The first advanced base exercises had taken place on Culebra, Puerto Rico in 1903, proving to the General Board how well the Marines could perform the ideals and concepts that were conceived. It opened many new perspectives for the future of the Marines; and it sparked a harsh chapter of interservice rivalry. The captain of USS Panther demanded that the Marines perform their duties as a ship's guard, including ship security and acting as a provost marshal to provide deterrence against mutiny. This act forcibly neglected the advanced base force battalion's training schedule and defense planning. Even ashore the naval officers had little understanding of the problems of moving heavy weaponry and equipment across broken terrain, and the advanced base force languished by 1903 due to the large number of east coast Marines deployed to Panama and Cuba. Only then were the Marines in the Philippines included in the General Board's advanced base force concept.

====1905–1910====
In an exercise in 1907 at Subic Bay, a battalion commanded by Major Eli K. Cole emplaced forty-four heavy guns in a ten-week period due to the Eight-eight fleet war scare with Japan in 1907, which convinced the Navy Department that it should organize the matériel for an advanced base force to be available in the Philippines, along with a well-prepared and trained force in Philadelphia, Pennsylvania. The Marine Corps at the time recorded a strength increase of two thousand men since 1903, and the General Board considered it a favorable quota to proceed in organizing a "permanent" advanced base force; thus making further cooperation with the Army unnecessary.

The General Board in 1909 reviewed the scant progress since 1900 and concluded that neither the Navy Department nor the Marine Corps had done much to make the advanced base force a reality. Commandant George F. Elliott and his staff were criticized by the Navy officers for not implementing former Commandant Charles Heywood's agreements. Admiral George Dewey expressed disappointment and Navy Commander William F. Fullam, a known opponent to the Marine Corps, took it upon himself to denounce Elliott for failure to use additional Marines for expeditionary duty, which was the only hope for naval reformers in creating the advanced base force.

Several factors helped renew interest in the advanced base force. The most significant factor was the appointment in 1909 of a new Secretary of the Navy, George von L. Meyer, who created the Naval Aide system. Meyer's aides were four line officers with direct responsibilities for policy in four functional areas: operations, inspections, personnel, and matériel. Secretary Meyer appointed Bradley A. Fiske as Aide for Operations and William Fullam as Aide for Inspections, the Marine Corps' own rival and nemesis, to staff these posts. The aides and the General Board improved policy matters and were very influential on behalf of war preparedness and establishing a balanced naval fleet. The Aide for Operations subsequently became the Chief of Naval Operations in 1915. Another factor was an increased number of men available for advanced base training due to the conflicts of the Nicaraguan Expedition of 1912 and the Veracruz landing in 1914.

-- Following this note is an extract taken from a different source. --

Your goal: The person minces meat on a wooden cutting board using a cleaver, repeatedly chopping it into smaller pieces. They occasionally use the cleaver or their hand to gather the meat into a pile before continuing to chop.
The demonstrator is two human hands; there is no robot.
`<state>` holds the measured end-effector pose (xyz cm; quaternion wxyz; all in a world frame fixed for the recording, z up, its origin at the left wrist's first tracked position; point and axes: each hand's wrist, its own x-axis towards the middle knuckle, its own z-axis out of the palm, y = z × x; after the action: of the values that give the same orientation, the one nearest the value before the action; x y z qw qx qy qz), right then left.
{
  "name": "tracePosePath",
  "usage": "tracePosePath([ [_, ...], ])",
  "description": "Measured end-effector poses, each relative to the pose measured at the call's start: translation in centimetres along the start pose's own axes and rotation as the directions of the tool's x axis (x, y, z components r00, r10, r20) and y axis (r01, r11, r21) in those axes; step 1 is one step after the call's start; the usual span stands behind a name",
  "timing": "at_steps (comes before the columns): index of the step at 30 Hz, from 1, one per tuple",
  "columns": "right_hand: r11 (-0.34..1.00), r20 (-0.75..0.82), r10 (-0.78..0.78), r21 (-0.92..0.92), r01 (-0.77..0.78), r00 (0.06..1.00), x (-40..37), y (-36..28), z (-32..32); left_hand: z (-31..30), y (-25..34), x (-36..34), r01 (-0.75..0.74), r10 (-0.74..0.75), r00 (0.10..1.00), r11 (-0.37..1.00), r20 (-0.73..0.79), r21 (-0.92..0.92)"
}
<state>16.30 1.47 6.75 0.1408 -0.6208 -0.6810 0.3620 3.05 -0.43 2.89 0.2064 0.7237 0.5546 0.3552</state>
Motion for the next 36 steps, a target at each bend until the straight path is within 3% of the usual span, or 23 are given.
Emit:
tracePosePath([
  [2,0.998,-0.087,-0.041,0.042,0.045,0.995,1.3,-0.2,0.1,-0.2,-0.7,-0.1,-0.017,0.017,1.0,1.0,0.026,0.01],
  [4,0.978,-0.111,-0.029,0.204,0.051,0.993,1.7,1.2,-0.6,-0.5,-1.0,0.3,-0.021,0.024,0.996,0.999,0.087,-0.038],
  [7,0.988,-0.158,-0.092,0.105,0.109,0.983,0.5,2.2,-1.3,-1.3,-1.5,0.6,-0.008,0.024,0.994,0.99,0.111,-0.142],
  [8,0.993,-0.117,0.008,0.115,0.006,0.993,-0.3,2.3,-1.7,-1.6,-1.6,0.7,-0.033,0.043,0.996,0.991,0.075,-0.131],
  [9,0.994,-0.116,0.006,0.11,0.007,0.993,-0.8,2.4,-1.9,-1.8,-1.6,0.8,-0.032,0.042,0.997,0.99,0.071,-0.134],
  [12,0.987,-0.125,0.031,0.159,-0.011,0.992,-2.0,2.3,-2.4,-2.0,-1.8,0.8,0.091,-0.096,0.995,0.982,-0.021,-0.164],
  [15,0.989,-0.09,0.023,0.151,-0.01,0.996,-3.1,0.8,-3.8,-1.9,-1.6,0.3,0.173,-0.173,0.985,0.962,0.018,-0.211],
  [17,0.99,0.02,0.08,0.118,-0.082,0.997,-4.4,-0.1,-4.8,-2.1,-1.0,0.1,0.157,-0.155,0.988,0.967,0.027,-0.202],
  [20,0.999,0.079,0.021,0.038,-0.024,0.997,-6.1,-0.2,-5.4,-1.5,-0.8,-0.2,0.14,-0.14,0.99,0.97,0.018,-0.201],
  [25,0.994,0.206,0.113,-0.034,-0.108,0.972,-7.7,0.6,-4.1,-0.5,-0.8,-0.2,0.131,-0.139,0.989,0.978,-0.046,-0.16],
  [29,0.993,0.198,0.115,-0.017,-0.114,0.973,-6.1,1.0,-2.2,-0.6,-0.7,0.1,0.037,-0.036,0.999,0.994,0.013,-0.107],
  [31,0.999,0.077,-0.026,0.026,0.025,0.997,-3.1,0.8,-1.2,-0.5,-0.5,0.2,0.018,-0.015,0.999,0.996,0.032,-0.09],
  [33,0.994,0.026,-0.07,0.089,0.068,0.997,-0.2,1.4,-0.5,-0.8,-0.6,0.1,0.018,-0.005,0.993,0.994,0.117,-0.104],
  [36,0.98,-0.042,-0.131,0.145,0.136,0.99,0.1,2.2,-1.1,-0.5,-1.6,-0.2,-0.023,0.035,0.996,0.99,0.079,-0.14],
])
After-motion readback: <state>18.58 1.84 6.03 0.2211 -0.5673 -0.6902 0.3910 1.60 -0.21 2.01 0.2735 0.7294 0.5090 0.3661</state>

Importantly, Colonel William P. Biddle replaced General Elliott as the Commandant of the Marine Corps, who in turn approved three important reforms that strengthened the Corps' ability to respond to advanced base missions; one of which was the establishment of an assistant to the Commandant. The Assistant Commandant of the Marine Corps was responsible for the military training and preparedness of the Marines. Lieutenant Colonel Eli K. Cole was the first to hold this office. Secondly, the creation of permanent expeditionary companies at each Marine Barracks. And thirdly, the institution of mandatory three months' recruit training for all Marine recruits. In addition, Biddle continued Elliott's policy of assigning a few Marine officers to Navy and Army advanced officer schools for further training in large unit maneuvers, artillery, communications, and contingency planning.

====1910–1915====
In March 1910 Assistant Secretary of the Navy Beekman Winthrop sent Commandant Biddle a direct order to take custody of the advanced base materiel and take the necessary steps to instruct officers and enlisted men in the use of this materiel. Assessing the related experiences through 1911, Marine Major Henry C. Davis argued that the advanced base force was the Corps' "true" mission and it should be embraced as such. By next summer, the Advanced Base School was transferred to the Philadelphia Navy Yard.

Two new revolutions in the Marine Corps also helped established the legitimacy of the Advanced Base Force; the first was the formation of the Marine Corps Association (MCA) and the Marine Corps Gazette, founded by John A. Lejeune in 1911, and second, the new avenues for innovation of Marine and Naval Aviation. The Marine Corps' first aviator, 1st Lieutenant Alfred A. Cunningham, saw a role for aircraft in the advanced base force. Joined at Annapolis by Lieutenant Bernard L. Smith, the Marine Corps' second aviator, both learned to fly planes from civilian instructors, and both later reported to the Advanced Base Force in 1913, to create an aviation section within the force.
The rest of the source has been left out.